ASSIGNMENT: In the material below, print every line exactly and omit the pictures.

RECORDED INFORMATION:
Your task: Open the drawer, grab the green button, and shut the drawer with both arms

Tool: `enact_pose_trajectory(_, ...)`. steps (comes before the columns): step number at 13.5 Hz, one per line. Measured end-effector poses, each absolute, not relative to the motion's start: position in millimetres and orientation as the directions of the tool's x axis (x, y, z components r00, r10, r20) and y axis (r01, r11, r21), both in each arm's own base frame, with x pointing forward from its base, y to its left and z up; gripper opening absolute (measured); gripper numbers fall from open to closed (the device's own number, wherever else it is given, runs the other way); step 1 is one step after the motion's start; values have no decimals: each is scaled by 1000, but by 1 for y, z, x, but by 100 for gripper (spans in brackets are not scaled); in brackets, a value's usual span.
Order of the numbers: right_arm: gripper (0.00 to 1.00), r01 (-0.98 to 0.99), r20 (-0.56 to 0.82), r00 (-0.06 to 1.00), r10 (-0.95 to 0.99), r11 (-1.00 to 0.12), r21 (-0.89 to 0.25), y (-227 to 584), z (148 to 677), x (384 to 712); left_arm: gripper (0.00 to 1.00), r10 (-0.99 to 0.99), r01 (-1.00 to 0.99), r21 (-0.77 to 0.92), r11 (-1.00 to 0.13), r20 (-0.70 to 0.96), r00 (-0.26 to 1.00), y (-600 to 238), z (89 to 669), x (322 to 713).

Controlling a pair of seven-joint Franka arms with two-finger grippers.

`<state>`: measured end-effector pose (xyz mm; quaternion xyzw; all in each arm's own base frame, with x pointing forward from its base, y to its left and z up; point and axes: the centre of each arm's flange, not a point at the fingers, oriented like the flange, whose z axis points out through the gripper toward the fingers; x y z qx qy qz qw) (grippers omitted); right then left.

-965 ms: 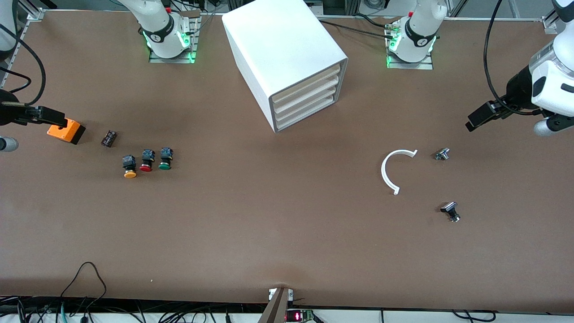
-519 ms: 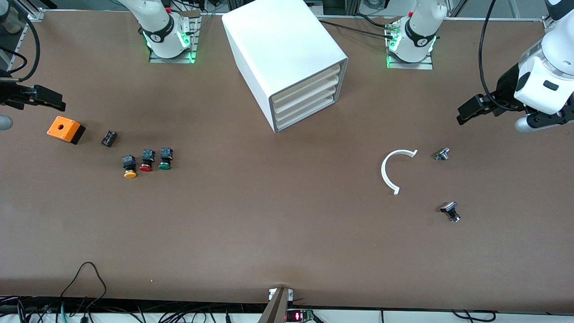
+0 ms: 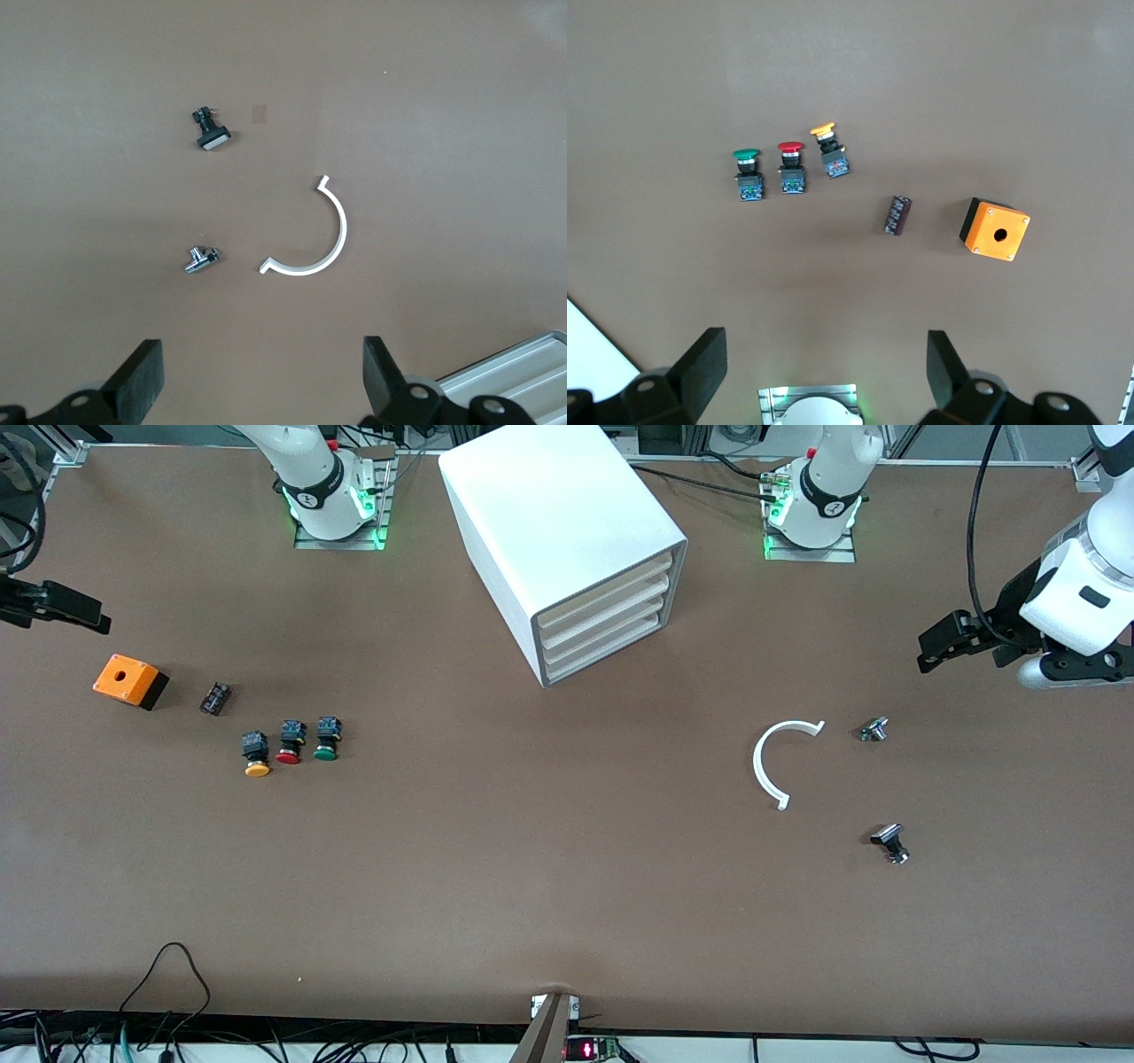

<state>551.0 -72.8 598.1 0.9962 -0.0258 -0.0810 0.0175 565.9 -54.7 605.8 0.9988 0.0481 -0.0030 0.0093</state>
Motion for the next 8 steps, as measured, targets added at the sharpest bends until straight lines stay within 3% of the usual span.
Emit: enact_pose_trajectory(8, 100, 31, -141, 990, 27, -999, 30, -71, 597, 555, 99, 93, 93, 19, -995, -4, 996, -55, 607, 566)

FINISHED TASK:
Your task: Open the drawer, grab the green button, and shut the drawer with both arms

Tool: `enact_pose_trajectory(_, ...)`. steps (comes before the columns): step number at 13.5 Hz, one per line. Measured end-effector poses, each absolute, not relative to the motion's start: position in millimetres and orientation as the directions of the tool's x axis (x, y, z components r00, r10, r20) and y axis (r01, r11, r21), both in each arm's own base frame, with x pointing forward from its base, y to its left and z up; gripper opening absolute (measured); gripper numbers fall from open to closed (the device's own number, wherever else it is given, runs the other way); step 1 is one step after the motion's start; values have no decimals: each is scaled by 1000, but by 1 for y, z, x, but by 100 for gripper (spans in brackets are not scaled); in brackets, a value's usual span.
Order of the numbers: right_arm: gripper (0.00 to 1.00), r01 (-0.98 to 0.99), r20 (-0.56 to 0.82), r00 (-0.06 to 1.00), r10 (-0.95 to 0.99), r11 (-1.00 to 0.12), r21 (-0.89 to 0.25), y (-227 to 584), z (148 to 677), x (384 to 712); left_arm: gripper (0.00 to 1.00), r10 (-0.99 to 0.99), r01 (-1.00 to 0.99), r21 (-0.77 to 0.92), r11 (-1.00 to 0.13), r20 (-0.70 to 0.96), r00 (-0.26 to 1.00), y (-600 to 238), z (89 to 669), x (322 to 713).

Controlling a pair of seven-joint Franka arms with two-finger grippers.

`<state>`: measured end-effector pose (xyz mm; quaternion xyzw; all in each arm's own base frame, with x pointing forward from its base, y to its left and z up; point and axes: the centre of each arm's flange, not a point at the fingers, oriented like the flange, whose z axis points out through the gripper toward the fingers; x y z qx qy qz qw) (grippers omitted); right then left.

-965 ms: 
-519 ms: 
+0 ms: 

<state>551.0 -72.8 598.1 0.9962 -0.0258 -0.0810 0.0175 565.9 -54.7 605.8 0.9988 0.0481 -0.0030 0.0093</state>
Motion for the next 8 steps, as measured, targets added at the sharpest bends until straight lines stay within 3% of the usual span.
Emit: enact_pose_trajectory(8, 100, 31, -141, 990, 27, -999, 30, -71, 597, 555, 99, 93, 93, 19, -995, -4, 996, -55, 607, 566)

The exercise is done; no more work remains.